• [Goal of the exercise]:
Each entry below must be repeated word for word.

• [Records for this exercise]:
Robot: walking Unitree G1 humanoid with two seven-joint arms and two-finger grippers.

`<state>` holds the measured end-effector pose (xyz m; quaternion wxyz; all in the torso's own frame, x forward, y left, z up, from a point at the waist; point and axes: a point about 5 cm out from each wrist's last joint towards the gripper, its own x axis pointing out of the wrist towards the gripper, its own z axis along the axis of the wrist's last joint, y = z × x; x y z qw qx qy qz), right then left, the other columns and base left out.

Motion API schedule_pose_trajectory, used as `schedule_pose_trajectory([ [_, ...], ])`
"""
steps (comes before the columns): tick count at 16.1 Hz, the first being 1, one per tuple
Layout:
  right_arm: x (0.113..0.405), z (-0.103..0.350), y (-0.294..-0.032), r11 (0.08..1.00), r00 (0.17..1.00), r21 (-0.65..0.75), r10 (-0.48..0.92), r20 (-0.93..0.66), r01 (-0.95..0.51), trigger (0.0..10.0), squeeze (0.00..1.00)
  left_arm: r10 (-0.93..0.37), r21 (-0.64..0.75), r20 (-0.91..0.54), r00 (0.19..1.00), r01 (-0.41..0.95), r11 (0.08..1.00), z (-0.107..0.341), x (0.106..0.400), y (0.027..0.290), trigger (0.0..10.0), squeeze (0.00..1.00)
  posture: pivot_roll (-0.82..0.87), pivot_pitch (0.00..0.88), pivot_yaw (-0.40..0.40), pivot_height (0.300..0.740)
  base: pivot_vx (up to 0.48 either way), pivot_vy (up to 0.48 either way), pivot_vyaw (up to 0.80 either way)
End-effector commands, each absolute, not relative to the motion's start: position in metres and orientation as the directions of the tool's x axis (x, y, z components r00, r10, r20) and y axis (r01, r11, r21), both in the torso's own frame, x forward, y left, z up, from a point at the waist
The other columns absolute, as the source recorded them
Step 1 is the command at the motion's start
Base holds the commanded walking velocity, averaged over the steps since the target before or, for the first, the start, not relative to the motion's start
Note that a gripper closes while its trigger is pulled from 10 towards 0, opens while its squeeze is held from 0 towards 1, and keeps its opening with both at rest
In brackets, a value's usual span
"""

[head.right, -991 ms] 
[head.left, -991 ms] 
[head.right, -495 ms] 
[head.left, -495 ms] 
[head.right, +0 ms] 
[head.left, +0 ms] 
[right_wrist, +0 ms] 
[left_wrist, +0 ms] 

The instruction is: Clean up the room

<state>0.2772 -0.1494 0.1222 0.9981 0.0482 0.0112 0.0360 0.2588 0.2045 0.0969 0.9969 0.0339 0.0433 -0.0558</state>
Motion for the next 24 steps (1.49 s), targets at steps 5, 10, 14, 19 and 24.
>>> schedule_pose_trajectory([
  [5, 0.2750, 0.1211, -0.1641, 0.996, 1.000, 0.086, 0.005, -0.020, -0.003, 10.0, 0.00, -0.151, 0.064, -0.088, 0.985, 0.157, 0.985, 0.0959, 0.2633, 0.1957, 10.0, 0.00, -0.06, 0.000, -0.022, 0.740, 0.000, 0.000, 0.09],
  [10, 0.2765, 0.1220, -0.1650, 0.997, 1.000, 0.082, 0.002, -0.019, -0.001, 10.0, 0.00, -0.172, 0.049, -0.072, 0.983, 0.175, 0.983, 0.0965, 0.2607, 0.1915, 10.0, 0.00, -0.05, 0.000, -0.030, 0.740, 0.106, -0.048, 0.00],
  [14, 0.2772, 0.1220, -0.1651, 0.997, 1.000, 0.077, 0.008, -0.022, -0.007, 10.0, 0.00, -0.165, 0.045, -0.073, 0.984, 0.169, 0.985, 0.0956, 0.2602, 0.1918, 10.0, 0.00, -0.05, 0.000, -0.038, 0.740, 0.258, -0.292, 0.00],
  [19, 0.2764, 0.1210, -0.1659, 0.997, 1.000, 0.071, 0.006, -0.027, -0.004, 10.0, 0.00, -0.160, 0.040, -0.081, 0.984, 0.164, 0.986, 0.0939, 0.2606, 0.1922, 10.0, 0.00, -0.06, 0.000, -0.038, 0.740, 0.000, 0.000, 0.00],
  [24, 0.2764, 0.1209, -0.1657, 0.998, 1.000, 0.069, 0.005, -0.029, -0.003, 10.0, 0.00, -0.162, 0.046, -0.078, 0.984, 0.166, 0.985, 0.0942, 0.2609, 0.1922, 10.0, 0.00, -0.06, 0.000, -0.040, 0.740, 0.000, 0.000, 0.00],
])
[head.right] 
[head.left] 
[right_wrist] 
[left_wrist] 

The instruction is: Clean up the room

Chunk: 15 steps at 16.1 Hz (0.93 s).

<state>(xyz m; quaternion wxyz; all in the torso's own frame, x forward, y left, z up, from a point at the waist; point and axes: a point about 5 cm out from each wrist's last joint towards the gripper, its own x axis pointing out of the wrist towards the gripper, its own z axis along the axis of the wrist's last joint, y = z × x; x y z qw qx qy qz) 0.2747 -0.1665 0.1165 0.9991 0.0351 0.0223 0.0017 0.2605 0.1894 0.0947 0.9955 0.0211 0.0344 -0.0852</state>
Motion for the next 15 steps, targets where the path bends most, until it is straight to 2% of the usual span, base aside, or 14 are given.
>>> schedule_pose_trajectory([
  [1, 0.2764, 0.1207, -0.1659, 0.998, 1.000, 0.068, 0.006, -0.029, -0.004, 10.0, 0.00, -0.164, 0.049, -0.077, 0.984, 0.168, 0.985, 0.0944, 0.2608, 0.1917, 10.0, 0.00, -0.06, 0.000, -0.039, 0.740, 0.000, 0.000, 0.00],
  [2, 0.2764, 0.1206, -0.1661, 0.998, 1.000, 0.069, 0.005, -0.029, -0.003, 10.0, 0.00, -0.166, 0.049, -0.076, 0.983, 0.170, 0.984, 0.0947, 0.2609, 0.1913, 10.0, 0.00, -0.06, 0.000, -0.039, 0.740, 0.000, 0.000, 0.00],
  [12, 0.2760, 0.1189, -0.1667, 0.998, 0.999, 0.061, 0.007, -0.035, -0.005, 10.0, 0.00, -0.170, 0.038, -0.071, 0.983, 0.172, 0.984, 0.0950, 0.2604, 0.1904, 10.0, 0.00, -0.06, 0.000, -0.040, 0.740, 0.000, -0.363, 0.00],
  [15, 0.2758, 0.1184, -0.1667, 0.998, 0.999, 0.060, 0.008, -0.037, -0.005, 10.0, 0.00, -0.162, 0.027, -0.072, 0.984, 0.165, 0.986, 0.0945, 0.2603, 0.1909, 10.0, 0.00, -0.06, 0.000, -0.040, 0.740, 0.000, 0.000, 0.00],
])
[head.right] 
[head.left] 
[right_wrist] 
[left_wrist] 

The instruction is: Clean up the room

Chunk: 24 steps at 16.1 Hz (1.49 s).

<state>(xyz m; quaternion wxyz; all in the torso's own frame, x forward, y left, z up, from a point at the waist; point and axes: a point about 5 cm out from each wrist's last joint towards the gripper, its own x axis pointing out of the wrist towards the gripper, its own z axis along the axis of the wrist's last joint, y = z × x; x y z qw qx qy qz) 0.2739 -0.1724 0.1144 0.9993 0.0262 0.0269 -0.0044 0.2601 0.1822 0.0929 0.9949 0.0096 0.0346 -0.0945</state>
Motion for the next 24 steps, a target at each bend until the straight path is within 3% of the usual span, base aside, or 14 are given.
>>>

• [Result of the task]:
Robot: walking Unitree G1 humanoid with two seven-joint arms and two-finger grippers.

`<state>` holds the measured end-effector pose (xyz m; quaternion wxyz; all in the torso's own frame, x forward, y left, z up, from a point at the waist; point and axes: a point about 5 cm out from each wrist's last joint towards the gripper, its own x axis pointing out of the wrist towards the gripper, its own z axis along the axis of the wrist's last joint, y = z × x; x y z qw qx qy qz), right then left, the other columns and base left out.

Motion API schedule_pose_trajectory, used as `schedule_pose_trajectory([ [_, ...], ])`
"""
steps (comes before the columns): tick count at 16.1 Hz, the first being 1, one per tuple
Layout:
  right_arm: x (0.113..0.405), z (-0.103..0.350), y (-0.294..-0.032), r11 (0.08..1.00), r00 (0.17..1.00), r21 (-0.65..0.75), r10 (-0.48..0.92), r20 (-0.93..0.66), r01 (-0.95..0.51), trigger (0.0..10.0), squeeze (0.00..1.00)
  left_arm: r10 (-0.93..0.37), r21 (-0.64..0.75), r20 (-0.91..0.54), r00 (0.19..1.00), r01 (-0.41..0.95), r11 (0.08..1.00), z (-0.107..0.341), x (0.106..0.400), y (0.027..0.290), trigger (0.0..10.0), squeeze (0.00..1.00)
  posture: pivot_roll (-0.82..0.87), pivot_pitch (0.00..0.88), pivot_yaw (-0.40..0.40), pivot_height (0.300..0.740)
  base: pivot_vx (up to 0.48 either way), pivot_vy (up to 0.48 either way), pivot_vyaw (up to 0.80 either way)
End-effector commands, each absolute, not relative to the motion's start: position in metres and orientation as the directions of the tool's x axis (x, y, z components r00, r10, r20) and y axis (r01, r11, r21), both in the torso's own frame, x forward, y left, z up, from a point at the waist
The other columns absolute, as the source recorded them
Step 1 is the command at the motion's start
Base holds the commanded walking velocity, averaged over the steps since the target before or, for the first, the start, not relative to the motion's start
Note that a gripper closes while its trigger is pulled from 10 towards 0, opens while its squeeze is held from 0 towards 1, and keeps its opening with both at rest
In brackets, a value's usual span
"""

[head.right, -991 ms] 
[head.left, -991 ms] 
[head.right, -495 ms] 
[head.left, -495 ms] 
[head.right, +0 ms] 
[head.left, +0 ms] 
[right_wrist, +0 ms] 
[left_wrist, +0 ms] 

The instruction is: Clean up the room

<state>0.2772 -0.1494 0.1222 0.9981 0.0482 0.0112 0.0360 0.2588 0.2045 0.0969 0.9969 0.0339 0.0433 -0.0558</state>
Motion for the next 24 steps (1.49 s), targets at steps 5, 10, 14, 19 and 24.
>>> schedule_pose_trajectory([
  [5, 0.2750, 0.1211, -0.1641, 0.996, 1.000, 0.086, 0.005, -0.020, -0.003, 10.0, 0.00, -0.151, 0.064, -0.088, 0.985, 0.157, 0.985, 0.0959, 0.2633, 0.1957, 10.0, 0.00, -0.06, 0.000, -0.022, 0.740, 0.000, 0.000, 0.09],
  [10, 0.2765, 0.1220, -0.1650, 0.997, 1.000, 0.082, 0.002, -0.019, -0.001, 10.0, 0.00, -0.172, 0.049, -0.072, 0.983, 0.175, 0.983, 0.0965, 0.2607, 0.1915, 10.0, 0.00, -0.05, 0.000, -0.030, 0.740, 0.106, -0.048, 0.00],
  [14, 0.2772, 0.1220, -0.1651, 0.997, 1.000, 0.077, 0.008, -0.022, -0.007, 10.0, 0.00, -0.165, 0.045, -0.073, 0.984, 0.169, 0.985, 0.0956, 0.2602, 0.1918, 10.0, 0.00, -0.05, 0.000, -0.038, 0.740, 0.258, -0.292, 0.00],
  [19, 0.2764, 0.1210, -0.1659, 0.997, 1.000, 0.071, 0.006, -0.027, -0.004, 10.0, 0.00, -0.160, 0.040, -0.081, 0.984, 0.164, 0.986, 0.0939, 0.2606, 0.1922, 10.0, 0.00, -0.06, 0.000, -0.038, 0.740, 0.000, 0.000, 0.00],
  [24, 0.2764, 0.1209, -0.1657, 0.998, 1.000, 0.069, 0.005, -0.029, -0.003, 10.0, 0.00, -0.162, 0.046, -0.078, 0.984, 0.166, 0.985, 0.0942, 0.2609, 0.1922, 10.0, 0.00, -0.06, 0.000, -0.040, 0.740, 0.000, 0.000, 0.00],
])
[head.right] 
[head.left] 
[right_wrist] 
[left_wrist] 

The instruction is: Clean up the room

Chunk: 15 steps at 16.1 Hz (0.93 s).

<state>(xyz m; quaternion wxyz; all in the torso's own frame, x forward, y left, z up, from a point at the waist; point and axes: a point about 5 cm out from each wrist's last joint towards the gripper, its own x axis pointing out of the wrist towards the gripper, its own z axis along the axis of the wrist's last joint, y = z × x; x y z qw qx qy qz) 0.2747 -0.1665 0.1165 0.9991 0.0351 0.0223 0.0017 0.2605 0.1894 0.0947 0.9955 0.0211 0.0344 -0.0852</state>
Motion for the next 15 steps, targets where the path bends most, until it is straight to 2% of the usual span, base aside, or 14 are given.
>>> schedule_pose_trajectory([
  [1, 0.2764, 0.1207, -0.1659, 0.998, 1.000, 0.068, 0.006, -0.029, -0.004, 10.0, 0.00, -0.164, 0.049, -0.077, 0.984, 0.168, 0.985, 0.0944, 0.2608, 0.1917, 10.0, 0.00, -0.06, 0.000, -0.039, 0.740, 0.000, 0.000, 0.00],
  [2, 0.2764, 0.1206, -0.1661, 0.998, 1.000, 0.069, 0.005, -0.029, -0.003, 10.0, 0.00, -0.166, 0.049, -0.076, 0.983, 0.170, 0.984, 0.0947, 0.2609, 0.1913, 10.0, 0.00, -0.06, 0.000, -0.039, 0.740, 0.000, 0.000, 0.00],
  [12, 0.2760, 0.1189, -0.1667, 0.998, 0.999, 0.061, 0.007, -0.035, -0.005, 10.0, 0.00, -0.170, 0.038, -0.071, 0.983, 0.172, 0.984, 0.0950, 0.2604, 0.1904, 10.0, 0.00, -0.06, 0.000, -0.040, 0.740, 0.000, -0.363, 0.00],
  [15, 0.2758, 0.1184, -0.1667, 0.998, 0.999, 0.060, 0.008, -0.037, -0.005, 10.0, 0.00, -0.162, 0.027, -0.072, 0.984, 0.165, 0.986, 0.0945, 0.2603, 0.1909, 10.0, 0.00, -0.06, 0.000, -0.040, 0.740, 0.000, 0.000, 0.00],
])
[head.right] 
[head.left] 
[right_wrist] 
[left_wrist] 

The instruction is: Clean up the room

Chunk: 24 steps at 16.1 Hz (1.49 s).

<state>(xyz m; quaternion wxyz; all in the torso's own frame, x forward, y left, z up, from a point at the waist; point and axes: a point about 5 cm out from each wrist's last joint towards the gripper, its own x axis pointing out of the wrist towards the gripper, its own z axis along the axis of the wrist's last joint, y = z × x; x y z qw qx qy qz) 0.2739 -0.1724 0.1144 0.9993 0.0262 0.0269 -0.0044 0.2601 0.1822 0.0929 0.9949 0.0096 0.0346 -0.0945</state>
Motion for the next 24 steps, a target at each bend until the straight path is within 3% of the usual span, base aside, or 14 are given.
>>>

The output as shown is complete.